> _WHAT THE EXERCISE ASKS_
Transcribe only the lines of the listing below from the one holding "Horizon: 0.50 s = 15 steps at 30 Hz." through the one holding "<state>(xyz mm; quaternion", inclusive, without any change.
=== Begin Enclosure ===
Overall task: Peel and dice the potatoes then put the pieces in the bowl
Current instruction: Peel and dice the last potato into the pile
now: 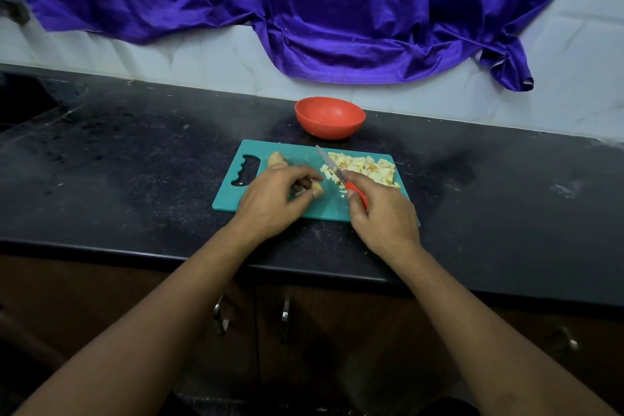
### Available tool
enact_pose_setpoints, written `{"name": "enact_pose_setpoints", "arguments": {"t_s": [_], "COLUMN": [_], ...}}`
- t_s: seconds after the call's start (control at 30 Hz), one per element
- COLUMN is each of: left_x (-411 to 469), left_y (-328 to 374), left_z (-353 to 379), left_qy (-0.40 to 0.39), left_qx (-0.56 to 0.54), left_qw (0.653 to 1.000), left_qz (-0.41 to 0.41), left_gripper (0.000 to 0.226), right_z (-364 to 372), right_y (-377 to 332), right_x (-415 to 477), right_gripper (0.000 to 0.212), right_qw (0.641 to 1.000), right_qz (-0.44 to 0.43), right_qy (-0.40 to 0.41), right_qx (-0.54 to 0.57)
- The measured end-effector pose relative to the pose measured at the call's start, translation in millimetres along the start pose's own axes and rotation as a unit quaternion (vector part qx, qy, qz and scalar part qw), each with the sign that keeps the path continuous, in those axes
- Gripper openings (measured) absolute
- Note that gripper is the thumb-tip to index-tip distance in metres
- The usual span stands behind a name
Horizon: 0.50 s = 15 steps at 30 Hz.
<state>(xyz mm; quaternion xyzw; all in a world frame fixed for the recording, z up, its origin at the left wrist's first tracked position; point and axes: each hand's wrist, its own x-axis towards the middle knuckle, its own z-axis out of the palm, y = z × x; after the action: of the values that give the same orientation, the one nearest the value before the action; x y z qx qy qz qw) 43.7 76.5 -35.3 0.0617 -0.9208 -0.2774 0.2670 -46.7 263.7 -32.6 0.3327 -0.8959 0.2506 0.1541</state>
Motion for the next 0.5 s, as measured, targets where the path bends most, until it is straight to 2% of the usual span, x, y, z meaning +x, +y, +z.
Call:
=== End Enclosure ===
> _TASK RESPONSE_
Horizon: 0.50 s = 15 steps at 30 Hz.
<state>(xyz mm; quaternion xyzw; all in a world frame fixed for the recording, z up, its origin at the left wrist's first tracked position; point and axes: each hand's wrist, its own x-axis towards the middle knuckle, its own z-axis out of the palm, y = z × x; after the action: of the values that give the same orientation, the one nearest the value before the action; x y z qx qy qz qw) 43.7 76.5 -35.3 0.0617 -0.9208 -0.2774 0.2670 -46.7 263.7 -32.6 0.3327 -0.8959 0.2506 0.1541</state>

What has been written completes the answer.